**Exercise material:**
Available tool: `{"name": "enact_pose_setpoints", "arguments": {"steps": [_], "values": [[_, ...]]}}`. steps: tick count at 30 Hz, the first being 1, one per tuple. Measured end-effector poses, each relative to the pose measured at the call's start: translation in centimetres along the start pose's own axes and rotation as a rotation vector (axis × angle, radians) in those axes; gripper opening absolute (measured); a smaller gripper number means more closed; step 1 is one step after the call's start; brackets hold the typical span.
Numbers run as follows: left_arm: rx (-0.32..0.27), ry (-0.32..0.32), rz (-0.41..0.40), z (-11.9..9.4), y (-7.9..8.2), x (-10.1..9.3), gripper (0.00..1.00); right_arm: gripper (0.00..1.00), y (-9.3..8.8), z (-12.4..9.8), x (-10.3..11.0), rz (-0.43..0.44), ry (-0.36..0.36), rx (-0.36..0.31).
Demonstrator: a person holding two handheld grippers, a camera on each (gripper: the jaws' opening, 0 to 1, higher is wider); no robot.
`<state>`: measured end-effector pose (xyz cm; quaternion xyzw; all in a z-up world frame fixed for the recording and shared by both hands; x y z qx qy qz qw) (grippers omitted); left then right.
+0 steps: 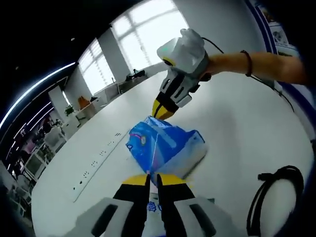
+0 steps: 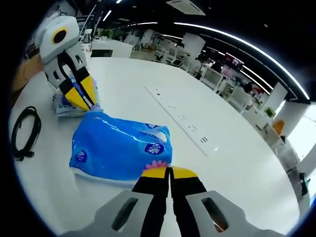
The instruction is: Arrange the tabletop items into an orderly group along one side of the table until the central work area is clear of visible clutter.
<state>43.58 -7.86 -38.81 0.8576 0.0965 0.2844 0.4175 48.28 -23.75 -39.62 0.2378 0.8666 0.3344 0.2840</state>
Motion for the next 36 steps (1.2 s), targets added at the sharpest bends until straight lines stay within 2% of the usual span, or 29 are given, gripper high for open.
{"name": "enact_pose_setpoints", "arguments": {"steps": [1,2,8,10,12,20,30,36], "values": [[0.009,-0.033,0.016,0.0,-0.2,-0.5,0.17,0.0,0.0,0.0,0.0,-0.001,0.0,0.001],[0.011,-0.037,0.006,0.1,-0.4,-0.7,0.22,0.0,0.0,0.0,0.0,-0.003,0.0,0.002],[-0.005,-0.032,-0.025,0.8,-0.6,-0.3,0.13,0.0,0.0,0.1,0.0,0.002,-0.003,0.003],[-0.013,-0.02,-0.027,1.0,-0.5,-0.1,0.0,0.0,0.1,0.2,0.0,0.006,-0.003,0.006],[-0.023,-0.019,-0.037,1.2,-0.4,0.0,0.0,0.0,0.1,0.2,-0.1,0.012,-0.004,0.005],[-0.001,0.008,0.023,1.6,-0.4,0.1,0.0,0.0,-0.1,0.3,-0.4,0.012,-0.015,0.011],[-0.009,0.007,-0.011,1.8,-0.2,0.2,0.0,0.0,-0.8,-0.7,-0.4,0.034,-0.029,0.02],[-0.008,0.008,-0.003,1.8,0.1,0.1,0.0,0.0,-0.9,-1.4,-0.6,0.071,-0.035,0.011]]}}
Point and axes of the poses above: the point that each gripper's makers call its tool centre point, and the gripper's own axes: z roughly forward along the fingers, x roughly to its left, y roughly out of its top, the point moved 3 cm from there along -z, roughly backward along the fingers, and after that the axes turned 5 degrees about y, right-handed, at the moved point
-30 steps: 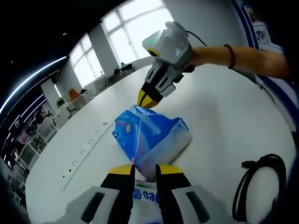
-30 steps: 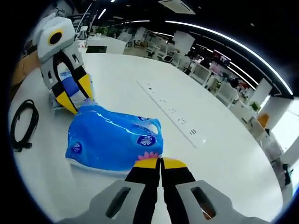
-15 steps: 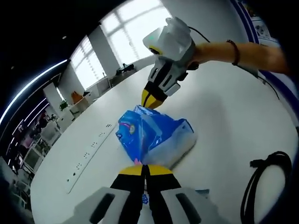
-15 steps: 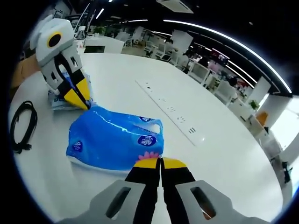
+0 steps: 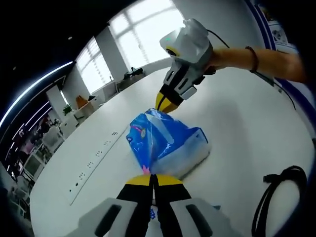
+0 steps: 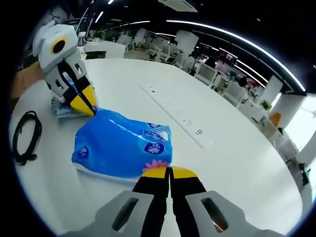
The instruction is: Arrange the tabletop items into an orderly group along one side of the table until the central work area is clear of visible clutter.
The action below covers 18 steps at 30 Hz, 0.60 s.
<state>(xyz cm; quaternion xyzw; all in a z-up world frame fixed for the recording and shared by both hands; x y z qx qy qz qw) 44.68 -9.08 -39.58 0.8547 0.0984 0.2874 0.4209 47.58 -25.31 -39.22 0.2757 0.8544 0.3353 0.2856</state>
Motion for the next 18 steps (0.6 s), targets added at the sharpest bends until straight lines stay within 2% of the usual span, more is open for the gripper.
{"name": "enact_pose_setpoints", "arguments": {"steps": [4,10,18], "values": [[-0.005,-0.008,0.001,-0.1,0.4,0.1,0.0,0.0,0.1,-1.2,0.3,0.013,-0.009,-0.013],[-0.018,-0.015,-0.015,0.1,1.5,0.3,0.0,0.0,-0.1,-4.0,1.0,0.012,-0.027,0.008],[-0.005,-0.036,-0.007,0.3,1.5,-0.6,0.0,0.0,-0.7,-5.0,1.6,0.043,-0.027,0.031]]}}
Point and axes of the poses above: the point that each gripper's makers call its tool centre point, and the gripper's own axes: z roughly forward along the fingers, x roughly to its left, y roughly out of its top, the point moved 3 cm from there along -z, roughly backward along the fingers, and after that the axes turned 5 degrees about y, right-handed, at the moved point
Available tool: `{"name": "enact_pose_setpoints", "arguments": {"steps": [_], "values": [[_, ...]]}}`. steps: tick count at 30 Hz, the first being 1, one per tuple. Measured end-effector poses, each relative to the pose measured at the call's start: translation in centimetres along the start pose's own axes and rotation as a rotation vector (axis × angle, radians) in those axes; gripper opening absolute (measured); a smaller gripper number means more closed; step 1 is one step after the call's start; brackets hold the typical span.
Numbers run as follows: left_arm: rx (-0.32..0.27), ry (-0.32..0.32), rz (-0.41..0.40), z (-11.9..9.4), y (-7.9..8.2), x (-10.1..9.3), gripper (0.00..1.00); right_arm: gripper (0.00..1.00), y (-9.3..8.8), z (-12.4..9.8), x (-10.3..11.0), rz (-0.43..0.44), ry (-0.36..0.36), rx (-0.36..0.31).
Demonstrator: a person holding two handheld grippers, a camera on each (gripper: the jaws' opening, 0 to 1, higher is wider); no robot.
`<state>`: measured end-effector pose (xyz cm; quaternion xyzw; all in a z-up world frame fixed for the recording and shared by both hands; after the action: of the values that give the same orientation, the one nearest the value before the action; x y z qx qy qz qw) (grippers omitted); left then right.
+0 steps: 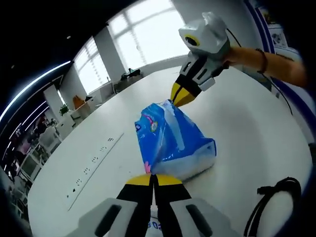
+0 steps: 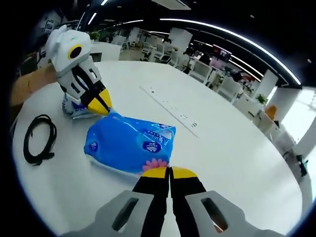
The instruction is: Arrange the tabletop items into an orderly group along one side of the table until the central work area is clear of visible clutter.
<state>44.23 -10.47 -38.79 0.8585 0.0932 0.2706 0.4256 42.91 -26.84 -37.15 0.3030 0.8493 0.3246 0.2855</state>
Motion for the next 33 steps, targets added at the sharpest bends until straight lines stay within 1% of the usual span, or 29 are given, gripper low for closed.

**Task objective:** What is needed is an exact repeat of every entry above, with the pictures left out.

**Response for this exercise:**
Available tool: `{"name": "enact_pose_setpoints", "arguments": {"steps": [_], "values": [[_, ...]]}}`. steps: tick count at 30 Hz, the first being 1, one per tuple. Measured end-effector poses, each relative to the pose measured at the call's start: translation in centimetres along the start pose's own axes and rotation as a rotation vector (axis × angle, radians) in those axes; gripper opening absolute (measured); a smaller gripper number means more closed; step 1 is one step after the call's start; brackets hold the typical span.
Numbers run as follows: left_arm: rx (-0.32..0.27), ry (-0.32..0.32), rz (-0.41..0.40), z (-11.9..9.4), y (-7.9..8.2), x (-10.1..9.3), gripper (0.00..1.00); right_arm: gripper (0.00..1.00), y (-9.3..8.8), z (-12.4..9.8), x (-10.3..11.0), rz (-0.43..0.44), ry (-0.36..0.36), rx (-0.36..0.31).
Demonstrator: a person holding two handheld grippers, a camera on each (gripper: the jaws' opening, 0 to 1, higher is wider); no robot.
`<state>`: measured end-effector pose (xyz cm; quaternion xyzw; all in a z-up world frame fixed for the recording and shared by both hands; x y z qx qy qz qw) (grippers omitted); left then right.
+0 steps: 
+0 steps: 
The instruction is: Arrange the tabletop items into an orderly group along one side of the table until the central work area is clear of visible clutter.
<state>43.58 -7.86 -38.81 0.8576 0.0965 0.2844 0.4175 48.28 -23.75 -39.62 0.2378 0.8666 0.3344 0.2840</state>
Motion for the next 36 steps (1.2 s), targets added at the sharpest bends until straight lines stay within 2% of the usual span, or 29 are given, gripper high for open.
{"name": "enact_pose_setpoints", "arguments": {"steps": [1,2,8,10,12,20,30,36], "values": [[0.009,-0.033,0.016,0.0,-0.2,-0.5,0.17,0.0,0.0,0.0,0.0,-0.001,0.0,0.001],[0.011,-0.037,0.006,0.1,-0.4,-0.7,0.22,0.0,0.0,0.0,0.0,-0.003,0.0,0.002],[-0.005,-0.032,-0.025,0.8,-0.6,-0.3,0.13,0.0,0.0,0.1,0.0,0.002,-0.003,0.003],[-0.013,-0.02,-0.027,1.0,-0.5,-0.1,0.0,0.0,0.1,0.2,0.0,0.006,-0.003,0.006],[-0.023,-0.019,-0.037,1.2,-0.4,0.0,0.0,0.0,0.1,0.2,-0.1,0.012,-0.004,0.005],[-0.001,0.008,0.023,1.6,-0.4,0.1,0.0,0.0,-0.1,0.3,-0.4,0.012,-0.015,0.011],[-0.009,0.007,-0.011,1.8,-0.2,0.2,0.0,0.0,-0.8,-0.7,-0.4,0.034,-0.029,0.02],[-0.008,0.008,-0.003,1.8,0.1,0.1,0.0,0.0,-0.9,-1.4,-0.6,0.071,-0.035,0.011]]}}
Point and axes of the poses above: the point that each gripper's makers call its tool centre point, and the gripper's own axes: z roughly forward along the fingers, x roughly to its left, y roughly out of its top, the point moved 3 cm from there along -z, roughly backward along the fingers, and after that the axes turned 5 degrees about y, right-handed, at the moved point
-30 steps: 
-30 steps: 
-15 steps: 
-15 steps: 
+0 steps: 
+0 steps: 
The instruction is: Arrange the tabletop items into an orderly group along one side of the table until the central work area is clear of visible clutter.
The action below covers 18 steps at 30 Hz, 0.60 s.
<state>(xyz cm; quaternion xyzw; all in a z-up world frame fixed for the recording and shared by both hands; x y z qx qy qz qw) 44.68 -9.08 -39.58 0.8547 0.0984 0.2874 0.4209 47.58 -25.31 -39.22 0.2757 0.8544 0.3353 0.2856</state>
Motion for the next 18 steps (0.6 s), targets added at the sharpest bends until straight lines stay within 2% of the usual span, more is open for the gripper.
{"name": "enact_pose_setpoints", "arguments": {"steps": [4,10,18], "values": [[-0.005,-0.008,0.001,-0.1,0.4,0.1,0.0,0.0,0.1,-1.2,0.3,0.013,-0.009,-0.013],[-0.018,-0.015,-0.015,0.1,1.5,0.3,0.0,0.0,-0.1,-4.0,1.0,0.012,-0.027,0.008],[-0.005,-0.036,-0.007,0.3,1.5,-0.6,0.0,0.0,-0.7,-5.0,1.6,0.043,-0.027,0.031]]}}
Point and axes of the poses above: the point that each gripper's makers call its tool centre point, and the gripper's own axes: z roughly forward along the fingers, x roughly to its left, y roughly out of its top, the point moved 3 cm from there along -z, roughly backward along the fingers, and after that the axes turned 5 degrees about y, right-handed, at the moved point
Available tool: `{"name": "enact_pose_setpoints", "arguments": {"steps": [_], "values": [[_, ...]]}}`. steps: tick count at 30 Hz, the first being 1, one per tuple. Measured end-effector poses, each relative to the pose measured at the call's start: translation in centimetres along the start pose's own axes and rotation as a rotation vector (axis × angle, radians) in those axes; gripper opening absolute (measured); a smaller gripper number means more closed; step 1 is one step after the call's start; brackets hold the typical span.
Numbers run as follows: left_arm: rx (-0.32..0.27), ry (-0.32..0.32), rz (-0.41..0.40), z (-11.9..9.4), y (-7.9..8.2), x (-10.1..9.3), gripper (0.00..1.00); right_arm: gripper (0.00..1.00), y (-9.3..8.8), z (-12.4..9.8), x (-10.3..11.0), rz (-0.43..0.44), ry (-0.36..0.36), rx (-0.36..0.31).
Demonstrator: a person holding two handheld grippers, a camera on each (gripper: the jaws' opening, 0 to 1, higher is wider); no robot.
`<state>`: measured end-effector pose (xyz cm; quaternion xyzw; all in a z-up world frame fixed for the recording and shared by both hands; after the action: of the values that give the same orientation, the one nearest the value before the action; x y z qx qy qz qw) (grippers omitted); left then right.
+0 steps: 
+0 steps: 
The instruction is: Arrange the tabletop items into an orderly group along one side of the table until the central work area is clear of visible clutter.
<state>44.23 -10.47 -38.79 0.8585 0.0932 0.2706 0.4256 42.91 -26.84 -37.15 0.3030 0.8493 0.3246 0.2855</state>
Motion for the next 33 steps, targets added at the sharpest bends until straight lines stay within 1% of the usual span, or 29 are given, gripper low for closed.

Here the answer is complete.